| WHAT NEEDS TO BE DONE |
Find how many lines of the records hold the string "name" and reply with only that total.
↓↓↓
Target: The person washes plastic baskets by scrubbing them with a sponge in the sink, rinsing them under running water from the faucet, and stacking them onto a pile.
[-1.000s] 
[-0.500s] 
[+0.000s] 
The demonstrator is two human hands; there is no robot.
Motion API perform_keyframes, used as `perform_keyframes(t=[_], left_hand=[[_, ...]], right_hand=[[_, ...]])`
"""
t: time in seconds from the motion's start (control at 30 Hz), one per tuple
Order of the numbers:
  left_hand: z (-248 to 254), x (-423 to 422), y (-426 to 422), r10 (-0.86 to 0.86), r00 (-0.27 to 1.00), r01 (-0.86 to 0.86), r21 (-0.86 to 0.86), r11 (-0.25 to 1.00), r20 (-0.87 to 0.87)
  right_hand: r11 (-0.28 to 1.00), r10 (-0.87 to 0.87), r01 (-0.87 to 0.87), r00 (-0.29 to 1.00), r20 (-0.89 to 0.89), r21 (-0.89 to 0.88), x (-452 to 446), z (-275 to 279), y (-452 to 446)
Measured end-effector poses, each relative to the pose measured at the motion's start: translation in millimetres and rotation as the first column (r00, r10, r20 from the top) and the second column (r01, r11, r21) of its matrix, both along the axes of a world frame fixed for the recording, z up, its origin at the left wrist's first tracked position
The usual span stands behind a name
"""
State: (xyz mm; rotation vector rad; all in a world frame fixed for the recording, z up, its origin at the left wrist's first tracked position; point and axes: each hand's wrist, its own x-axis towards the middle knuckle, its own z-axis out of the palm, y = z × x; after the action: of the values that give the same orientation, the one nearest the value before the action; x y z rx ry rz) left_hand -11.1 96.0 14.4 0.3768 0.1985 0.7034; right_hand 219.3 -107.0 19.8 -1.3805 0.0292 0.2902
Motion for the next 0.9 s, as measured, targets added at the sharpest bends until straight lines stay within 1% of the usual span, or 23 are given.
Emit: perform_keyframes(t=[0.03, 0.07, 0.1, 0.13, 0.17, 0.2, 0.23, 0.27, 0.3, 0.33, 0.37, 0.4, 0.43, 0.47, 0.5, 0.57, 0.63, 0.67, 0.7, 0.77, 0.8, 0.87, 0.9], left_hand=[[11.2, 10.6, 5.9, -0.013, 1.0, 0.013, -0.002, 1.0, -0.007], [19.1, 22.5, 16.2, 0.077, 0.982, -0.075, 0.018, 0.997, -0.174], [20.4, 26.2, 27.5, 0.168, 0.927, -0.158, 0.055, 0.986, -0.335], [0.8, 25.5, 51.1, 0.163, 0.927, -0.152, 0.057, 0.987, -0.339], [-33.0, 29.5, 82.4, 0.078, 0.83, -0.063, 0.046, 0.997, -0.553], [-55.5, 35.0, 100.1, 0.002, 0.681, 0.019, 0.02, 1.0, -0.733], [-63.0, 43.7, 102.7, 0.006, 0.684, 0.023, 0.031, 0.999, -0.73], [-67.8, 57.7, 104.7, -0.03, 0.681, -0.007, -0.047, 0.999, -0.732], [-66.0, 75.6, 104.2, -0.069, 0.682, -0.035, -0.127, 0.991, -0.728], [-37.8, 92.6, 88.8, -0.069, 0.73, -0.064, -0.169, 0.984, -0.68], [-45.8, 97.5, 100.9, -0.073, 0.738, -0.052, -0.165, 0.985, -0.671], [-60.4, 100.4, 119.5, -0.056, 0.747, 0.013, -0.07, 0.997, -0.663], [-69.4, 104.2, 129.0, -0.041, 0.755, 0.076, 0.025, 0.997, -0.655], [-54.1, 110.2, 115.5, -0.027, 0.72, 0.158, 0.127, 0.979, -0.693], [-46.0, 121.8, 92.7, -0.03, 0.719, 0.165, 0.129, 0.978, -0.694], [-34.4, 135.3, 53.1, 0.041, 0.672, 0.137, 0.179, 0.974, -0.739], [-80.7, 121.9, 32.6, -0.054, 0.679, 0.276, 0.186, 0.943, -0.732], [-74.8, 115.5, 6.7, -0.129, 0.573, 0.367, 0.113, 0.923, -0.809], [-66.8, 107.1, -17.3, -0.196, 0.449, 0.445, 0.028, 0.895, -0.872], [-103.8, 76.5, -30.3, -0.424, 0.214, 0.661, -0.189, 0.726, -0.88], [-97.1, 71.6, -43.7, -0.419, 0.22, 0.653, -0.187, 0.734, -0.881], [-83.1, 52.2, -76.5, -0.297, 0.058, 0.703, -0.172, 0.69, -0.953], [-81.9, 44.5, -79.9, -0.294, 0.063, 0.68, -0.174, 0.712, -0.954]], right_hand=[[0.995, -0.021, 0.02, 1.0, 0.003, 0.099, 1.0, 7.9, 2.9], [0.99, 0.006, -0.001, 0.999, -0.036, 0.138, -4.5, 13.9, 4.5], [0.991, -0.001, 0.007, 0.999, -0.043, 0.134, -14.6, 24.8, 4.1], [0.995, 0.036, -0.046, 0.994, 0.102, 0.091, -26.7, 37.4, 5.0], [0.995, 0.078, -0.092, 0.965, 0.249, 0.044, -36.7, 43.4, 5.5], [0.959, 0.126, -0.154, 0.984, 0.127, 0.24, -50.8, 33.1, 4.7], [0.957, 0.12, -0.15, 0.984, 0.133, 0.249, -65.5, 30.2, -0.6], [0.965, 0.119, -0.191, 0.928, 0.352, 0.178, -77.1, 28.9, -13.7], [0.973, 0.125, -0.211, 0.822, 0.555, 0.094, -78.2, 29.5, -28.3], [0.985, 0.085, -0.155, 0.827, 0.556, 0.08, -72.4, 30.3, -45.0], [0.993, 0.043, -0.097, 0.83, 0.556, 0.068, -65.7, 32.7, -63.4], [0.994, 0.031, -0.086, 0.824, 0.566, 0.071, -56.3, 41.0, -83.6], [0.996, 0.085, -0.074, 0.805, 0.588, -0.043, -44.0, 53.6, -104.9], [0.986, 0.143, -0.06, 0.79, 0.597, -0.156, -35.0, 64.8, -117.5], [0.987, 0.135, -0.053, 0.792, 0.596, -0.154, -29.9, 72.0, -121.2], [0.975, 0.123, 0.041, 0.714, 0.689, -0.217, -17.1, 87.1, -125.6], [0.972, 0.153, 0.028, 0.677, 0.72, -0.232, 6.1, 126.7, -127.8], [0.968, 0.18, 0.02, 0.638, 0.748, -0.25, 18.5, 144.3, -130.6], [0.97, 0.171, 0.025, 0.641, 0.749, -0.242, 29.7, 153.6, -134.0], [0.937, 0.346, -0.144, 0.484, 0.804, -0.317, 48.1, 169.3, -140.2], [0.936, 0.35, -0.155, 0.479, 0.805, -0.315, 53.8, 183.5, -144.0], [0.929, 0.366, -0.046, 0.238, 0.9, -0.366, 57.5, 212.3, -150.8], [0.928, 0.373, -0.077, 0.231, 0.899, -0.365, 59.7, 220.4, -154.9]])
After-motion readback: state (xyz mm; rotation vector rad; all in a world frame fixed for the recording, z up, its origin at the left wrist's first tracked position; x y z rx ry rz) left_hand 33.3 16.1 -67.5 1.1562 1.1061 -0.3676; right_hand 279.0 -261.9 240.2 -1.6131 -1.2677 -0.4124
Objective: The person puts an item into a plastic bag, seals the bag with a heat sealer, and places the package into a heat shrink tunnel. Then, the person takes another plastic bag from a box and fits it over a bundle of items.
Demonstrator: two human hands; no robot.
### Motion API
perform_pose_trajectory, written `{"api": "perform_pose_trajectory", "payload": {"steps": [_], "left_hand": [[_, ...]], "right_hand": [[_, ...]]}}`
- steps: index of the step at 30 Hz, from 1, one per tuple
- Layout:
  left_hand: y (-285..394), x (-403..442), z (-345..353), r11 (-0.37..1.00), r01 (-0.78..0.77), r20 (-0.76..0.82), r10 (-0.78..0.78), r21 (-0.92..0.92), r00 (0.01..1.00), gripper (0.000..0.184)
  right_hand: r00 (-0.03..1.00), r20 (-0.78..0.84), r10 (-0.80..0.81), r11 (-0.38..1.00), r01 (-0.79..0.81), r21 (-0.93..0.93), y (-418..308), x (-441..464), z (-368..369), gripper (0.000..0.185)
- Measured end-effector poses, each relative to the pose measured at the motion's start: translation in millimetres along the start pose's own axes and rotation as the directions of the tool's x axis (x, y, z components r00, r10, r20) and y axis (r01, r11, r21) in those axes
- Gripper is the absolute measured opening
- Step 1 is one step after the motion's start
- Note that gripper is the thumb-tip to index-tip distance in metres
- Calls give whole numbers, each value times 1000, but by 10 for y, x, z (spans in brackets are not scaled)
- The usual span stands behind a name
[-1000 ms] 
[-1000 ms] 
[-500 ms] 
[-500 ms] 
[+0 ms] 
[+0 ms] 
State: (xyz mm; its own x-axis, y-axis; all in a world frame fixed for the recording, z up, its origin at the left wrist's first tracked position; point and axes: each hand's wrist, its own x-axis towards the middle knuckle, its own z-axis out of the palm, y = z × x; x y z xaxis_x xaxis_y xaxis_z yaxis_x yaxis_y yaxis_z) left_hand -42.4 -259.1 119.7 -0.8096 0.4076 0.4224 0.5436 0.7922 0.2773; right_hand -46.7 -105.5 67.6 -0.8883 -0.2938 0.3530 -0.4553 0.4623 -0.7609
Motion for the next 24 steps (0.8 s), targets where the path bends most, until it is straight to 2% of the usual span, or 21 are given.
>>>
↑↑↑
| SOLVED PROBLEM |
2